> What to work on:
An exact reproduction of the lines below, from the first through the one with "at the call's", is the whole answer; pictures have no place in it.

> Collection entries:
========================

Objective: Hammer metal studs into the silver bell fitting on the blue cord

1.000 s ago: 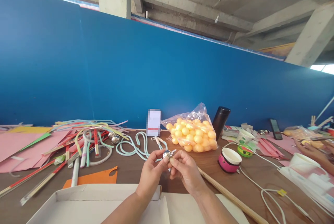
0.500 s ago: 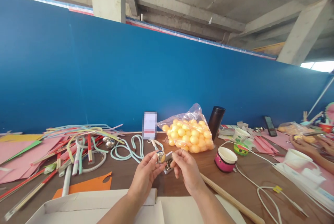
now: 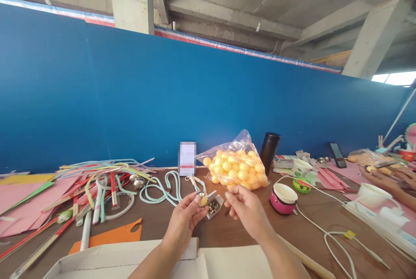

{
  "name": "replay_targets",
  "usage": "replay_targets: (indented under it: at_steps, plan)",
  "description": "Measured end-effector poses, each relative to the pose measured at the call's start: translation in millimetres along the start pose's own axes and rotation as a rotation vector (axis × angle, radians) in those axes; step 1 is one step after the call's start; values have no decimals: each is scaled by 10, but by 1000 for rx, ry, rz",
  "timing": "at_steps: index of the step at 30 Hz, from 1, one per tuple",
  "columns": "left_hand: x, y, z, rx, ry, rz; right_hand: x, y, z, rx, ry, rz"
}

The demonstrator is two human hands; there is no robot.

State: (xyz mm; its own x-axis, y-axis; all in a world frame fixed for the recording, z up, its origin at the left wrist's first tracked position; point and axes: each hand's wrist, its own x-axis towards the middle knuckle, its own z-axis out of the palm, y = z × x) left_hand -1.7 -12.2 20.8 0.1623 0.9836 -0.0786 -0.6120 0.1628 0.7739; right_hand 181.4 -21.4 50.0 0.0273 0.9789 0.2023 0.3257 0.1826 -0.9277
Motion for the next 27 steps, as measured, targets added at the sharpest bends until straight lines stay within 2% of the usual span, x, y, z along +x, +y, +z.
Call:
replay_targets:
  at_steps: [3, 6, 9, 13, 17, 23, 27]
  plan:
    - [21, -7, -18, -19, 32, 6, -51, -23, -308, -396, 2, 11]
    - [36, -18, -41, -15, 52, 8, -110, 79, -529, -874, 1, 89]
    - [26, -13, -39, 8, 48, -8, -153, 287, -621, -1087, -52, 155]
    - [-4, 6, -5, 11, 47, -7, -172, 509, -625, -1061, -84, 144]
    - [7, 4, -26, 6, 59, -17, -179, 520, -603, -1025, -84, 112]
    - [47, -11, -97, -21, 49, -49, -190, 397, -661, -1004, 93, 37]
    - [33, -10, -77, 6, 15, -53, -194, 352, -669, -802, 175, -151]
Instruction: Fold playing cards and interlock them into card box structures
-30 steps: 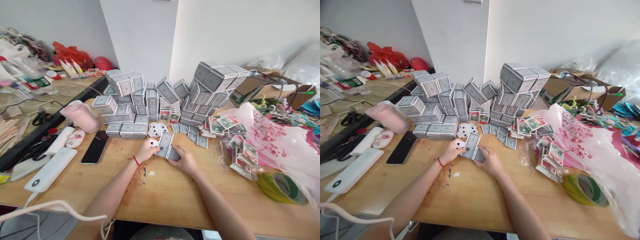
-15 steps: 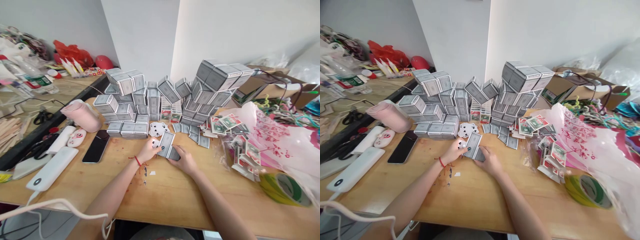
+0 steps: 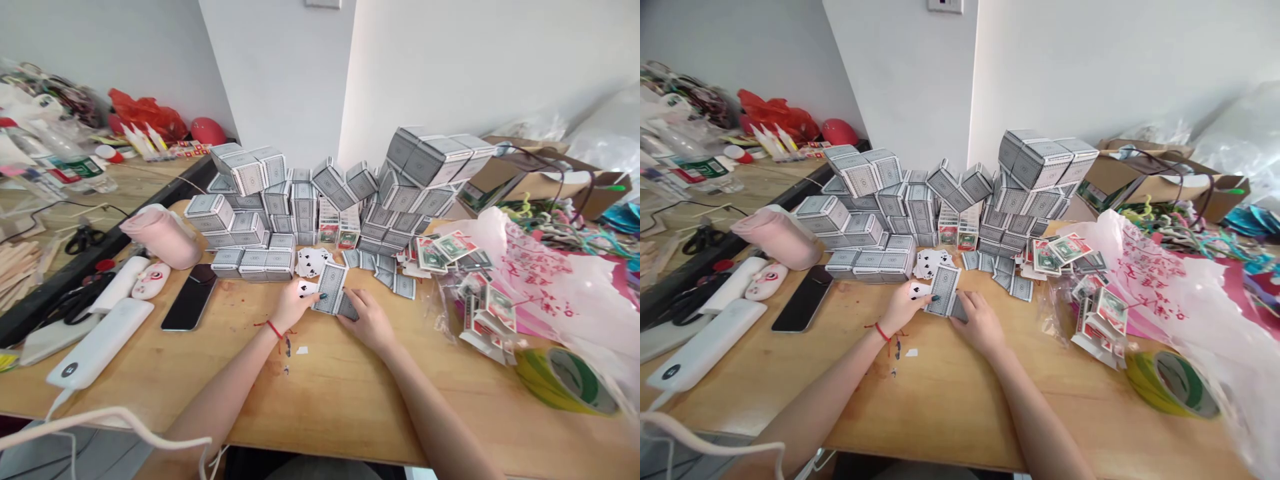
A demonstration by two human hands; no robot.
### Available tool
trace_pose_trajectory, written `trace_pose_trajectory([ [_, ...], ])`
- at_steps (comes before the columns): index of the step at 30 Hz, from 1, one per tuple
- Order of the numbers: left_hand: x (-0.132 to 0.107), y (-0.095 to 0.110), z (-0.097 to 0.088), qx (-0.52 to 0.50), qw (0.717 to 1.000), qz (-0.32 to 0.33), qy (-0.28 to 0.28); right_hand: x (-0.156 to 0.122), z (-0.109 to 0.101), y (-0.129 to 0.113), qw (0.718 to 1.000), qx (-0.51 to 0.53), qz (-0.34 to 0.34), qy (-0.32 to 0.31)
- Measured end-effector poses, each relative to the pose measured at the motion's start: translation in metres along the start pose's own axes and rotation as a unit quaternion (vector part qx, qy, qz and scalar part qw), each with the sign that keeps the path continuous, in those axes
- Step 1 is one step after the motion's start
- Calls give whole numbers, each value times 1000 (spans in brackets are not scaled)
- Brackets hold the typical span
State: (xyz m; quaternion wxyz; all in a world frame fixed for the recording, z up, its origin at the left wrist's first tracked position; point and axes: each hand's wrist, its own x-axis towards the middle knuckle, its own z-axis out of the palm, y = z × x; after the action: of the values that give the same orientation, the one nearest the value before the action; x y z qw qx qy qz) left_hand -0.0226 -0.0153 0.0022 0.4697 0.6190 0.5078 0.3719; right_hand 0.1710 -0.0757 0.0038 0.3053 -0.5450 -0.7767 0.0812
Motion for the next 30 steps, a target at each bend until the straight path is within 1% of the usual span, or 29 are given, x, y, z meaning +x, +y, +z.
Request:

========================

> Answer for the task:
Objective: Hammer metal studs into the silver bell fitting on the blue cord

1.000 s ago: 
0.500 s ago: 
now: 

{
  "name": "replay_targets",
  "usage": "replay_targets: (indented under it: at_steps, plan)",
  "description": "Measured end-effector poses, each relative to the pose measured at the call's start: translation in millimetres along the start pose's own axes and rotation as a rotation vector (axis × angle, radians) in those axes; step 1 is one step after the call's start; values have no decimals: each is scaled by 10, but by 1000 for rx, ry, rz",

Output is finished, and nothing else is required.